Fortnite is the most recent game to come under fire in the video games addiction controversy. Parents around the world have expressed concerns that the free-to-play Fortnite: Battle Royale mode is addictive, and have even blamed the game for their child’s change in behaviour.
Both American and British morning television programmes have welcomed parents on the shows to talk about their worries.
Comic Book.com reports that Good Morning America discussed the topic with both families and phycologists, whilst British TV show This Morning had both concerned parents and people phoning in a psychologist live on air to talk about their anxieties.

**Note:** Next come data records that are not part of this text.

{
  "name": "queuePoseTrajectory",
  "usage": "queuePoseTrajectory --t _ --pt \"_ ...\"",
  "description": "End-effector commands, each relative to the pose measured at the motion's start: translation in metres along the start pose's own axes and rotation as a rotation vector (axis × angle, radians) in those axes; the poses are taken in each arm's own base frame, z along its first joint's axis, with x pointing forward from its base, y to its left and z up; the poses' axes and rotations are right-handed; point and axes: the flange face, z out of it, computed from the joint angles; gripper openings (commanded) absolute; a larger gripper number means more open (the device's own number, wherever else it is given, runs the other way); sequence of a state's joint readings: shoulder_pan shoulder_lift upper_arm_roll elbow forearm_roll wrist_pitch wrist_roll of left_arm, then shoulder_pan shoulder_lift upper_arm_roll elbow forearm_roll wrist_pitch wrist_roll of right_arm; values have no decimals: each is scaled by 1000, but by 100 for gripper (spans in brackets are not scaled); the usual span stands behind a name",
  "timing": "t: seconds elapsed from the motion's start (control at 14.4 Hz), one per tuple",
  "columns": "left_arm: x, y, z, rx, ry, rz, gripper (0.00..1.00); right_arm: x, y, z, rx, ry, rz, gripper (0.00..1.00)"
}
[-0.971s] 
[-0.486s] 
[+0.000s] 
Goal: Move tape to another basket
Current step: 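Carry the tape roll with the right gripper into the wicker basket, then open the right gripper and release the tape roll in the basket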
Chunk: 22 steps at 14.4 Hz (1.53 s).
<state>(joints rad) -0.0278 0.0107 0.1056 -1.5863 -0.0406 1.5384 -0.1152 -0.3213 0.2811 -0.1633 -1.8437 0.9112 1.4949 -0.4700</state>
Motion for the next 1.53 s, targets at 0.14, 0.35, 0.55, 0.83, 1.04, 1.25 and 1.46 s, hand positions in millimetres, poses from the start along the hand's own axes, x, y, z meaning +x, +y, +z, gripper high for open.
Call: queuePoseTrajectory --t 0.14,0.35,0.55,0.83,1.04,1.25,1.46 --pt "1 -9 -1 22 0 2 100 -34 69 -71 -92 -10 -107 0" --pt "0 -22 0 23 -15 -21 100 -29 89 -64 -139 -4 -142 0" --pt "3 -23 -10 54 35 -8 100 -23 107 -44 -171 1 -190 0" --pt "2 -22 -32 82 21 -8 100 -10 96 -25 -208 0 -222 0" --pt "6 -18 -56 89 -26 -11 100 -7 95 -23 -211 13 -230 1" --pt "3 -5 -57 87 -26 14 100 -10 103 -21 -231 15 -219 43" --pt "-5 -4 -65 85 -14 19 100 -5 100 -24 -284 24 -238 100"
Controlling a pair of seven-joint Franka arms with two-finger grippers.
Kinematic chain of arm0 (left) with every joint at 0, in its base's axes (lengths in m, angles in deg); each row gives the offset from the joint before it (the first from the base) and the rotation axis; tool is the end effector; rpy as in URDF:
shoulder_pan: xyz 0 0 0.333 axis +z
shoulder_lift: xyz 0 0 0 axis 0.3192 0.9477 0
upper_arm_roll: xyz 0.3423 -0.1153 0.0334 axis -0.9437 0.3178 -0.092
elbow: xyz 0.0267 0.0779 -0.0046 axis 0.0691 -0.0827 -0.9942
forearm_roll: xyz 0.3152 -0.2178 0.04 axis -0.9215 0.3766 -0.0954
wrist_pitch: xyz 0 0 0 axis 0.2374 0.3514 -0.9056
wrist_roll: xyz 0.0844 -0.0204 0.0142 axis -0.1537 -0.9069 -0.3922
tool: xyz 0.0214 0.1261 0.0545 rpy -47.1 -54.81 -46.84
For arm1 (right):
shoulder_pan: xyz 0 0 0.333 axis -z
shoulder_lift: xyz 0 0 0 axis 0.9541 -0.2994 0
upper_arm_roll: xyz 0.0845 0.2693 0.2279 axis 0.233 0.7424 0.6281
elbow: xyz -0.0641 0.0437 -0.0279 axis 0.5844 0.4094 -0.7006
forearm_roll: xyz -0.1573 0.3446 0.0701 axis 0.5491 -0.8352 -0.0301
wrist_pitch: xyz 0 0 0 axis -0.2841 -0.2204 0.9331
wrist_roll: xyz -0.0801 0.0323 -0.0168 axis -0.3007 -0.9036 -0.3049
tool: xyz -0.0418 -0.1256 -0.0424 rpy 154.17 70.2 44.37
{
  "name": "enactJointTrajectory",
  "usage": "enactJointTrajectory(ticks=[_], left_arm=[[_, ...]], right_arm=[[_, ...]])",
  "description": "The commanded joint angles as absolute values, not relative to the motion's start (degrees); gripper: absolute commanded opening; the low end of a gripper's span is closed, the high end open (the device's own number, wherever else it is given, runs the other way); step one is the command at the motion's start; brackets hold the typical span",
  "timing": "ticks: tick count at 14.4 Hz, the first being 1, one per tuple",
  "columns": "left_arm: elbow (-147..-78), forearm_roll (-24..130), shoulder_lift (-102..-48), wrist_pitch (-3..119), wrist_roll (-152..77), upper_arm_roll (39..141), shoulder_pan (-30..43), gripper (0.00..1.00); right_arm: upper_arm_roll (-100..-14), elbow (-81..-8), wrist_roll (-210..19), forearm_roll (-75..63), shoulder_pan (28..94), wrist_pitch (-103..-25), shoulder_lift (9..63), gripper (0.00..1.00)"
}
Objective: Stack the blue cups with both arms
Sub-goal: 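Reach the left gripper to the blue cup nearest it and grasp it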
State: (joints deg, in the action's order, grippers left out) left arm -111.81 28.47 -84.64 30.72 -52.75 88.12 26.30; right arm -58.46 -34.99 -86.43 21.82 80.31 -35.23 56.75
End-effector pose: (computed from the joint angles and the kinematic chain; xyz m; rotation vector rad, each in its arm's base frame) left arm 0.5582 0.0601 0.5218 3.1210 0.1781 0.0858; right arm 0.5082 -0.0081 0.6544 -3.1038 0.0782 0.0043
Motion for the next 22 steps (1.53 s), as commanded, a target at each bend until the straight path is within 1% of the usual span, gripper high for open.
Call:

One such parent was Suzanne, who spoke about her son being more isolated as well as experiencing mood swings - something she attributed to the game.
Suzanne says her son stopped socialising and became aggressive and moody when he was told to stop playing the game Fortnite. Here she tells us why she thinks it should have an Age 16+ certificate, but what do you think? pic.twitter.com/th7wKBFcD0— This Morning (@thismorning) March 7, 2018
Many viewers also took to the This Morning Twitter and Facebook pages to support the game, blaming the parents themselves for having a lack of control over their child and the time they spend gaming every night.
Battle royale modes are a very popular trend right now, with Playerunknown’s Battlegrounds (PUBG) continuing to keep the number one top spot on Steam.
Children are not only spending hours playing the game, but also enjoy watching their favourite YouTube and Twitch streamers playing the well-loved game. Fortnite: Battle Royale has recently eclipsed both PUBG and League of Legends as the most popular game being streamed on Twitch.
The controversy surrounding video games addiction is nothing new to the industry, with the World Health Organisation trying to classify video games addiction as an illness and scientists refuting the claims.
There was also a massive backlash last year about loot boxes in video games being a type of gambling.
President Donald Trump himself has also tried to blame the recent gun violence in the US on video games, and has invited top publishers and America’s video games trade body to come to the White House for a discussion.